● **WHAT YOU HAVE TO DO**:
Copy every line of the material precisely.

● **INFORMATION PROVIDED**:
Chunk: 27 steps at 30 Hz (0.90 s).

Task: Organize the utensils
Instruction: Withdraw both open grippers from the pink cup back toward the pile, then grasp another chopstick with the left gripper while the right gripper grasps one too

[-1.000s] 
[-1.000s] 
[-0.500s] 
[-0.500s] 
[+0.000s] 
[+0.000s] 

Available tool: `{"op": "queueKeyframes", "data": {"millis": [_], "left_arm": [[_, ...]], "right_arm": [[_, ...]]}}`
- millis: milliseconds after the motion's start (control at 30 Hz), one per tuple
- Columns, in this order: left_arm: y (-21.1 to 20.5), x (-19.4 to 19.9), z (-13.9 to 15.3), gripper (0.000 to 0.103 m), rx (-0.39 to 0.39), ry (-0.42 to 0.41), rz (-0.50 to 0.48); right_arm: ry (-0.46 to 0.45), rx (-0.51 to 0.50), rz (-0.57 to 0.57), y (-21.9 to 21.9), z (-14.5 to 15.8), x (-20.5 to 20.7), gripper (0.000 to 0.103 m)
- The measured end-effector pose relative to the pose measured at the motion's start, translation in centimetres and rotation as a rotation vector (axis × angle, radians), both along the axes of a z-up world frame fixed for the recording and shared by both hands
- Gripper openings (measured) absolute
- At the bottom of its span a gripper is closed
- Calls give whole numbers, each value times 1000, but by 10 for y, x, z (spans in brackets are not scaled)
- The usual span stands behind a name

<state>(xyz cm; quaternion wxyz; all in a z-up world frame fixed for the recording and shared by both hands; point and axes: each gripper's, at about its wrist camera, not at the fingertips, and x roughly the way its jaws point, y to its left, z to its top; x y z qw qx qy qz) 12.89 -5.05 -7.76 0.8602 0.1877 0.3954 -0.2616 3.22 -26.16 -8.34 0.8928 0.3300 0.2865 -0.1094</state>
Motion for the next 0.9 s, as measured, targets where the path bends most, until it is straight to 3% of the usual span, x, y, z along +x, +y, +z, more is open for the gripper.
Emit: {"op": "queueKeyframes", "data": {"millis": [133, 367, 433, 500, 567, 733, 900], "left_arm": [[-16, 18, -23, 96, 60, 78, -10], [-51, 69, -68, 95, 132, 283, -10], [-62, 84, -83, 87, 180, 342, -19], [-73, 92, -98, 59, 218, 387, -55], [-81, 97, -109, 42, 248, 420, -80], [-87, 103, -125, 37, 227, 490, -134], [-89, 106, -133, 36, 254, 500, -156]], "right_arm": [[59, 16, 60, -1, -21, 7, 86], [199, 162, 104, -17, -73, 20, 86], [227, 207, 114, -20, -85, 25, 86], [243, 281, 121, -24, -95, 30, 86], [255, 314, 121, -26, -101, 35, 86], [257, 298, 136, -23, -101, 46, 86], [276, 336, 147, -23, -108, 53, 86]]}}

● **SOLVED PROBLEM**:
Chunk: 27 steps at 30 Hz (0.90 s).

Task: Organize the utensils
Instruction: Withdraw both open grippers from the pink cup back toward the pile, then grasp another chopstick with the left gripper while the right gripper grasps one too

[-1.000s] 
[-1.000s] 
[-0.500s] 
[-0.500s] 
[+0.000s] 
[+0.000s] 

Available tool: `{"op": "queueKeyframes", "data": {"millis": [_], "left_arm": [[_, ...]], "right_arm": [[_, ...]]}}`
- millis: milliseconds after the motion's start (control at 30 Hz), one per tuple
- Columns, in this order: left_arm: y (-21.1 to 20.5), x (-19.4 to 19.9), z (-13.9 to 15.3), gripper (0.000 to 0.103 m), rx (-0.39 to 0.39), ry (-0.42 to 0.41), rz (-0.50 to 0.48); right_arm: ry (-0.46 to 0.45), rx (-0.51 to 0.50), rz (-0.57 to 0.57), y (-21.9 to 21.9), z (-14.5 to 15.8), x (-20.5 to 20.7), gripper (0.000 to 0.103 m)
- The measured end-effector pose relative to the pose measured at the motion's start, translation in centimetres and rotation as a rotation vector (axis × angle, radians), both along the axes of a z-up world frame fixed for the recording and shared by both hands
- Gripper openings (measured) absolute
- At the bottom of its span a gripper is closed
- Calls give whole numbers, each value times 1000, but by 10 for y, x, z (spans in brackets are not scaled)
- The usual span stands behind a name

<state>(xyz cm; quaternion wxyz; all in a z-up world frame fixed for the recording and shared by both hands; point and axes: each gripper's, at about its wrist camera, not at the fingertips, and x roughly the way its jaws point, y to its left, z to its top; x y z qw qx qy qz) 12.89 -5.05 -7.76 0.8602 0.1877 0.3954 -0.2616 3.22 -26.16 -8.34 0.8928 0.3300 0.2865 -0.1094</state>
Motion for the next 0.9 s, as measured, targets where the path bends most, until it is straight to 3% of the usual span, x, y, z along +x, +y, +z, more is open for the gripper.
Emit: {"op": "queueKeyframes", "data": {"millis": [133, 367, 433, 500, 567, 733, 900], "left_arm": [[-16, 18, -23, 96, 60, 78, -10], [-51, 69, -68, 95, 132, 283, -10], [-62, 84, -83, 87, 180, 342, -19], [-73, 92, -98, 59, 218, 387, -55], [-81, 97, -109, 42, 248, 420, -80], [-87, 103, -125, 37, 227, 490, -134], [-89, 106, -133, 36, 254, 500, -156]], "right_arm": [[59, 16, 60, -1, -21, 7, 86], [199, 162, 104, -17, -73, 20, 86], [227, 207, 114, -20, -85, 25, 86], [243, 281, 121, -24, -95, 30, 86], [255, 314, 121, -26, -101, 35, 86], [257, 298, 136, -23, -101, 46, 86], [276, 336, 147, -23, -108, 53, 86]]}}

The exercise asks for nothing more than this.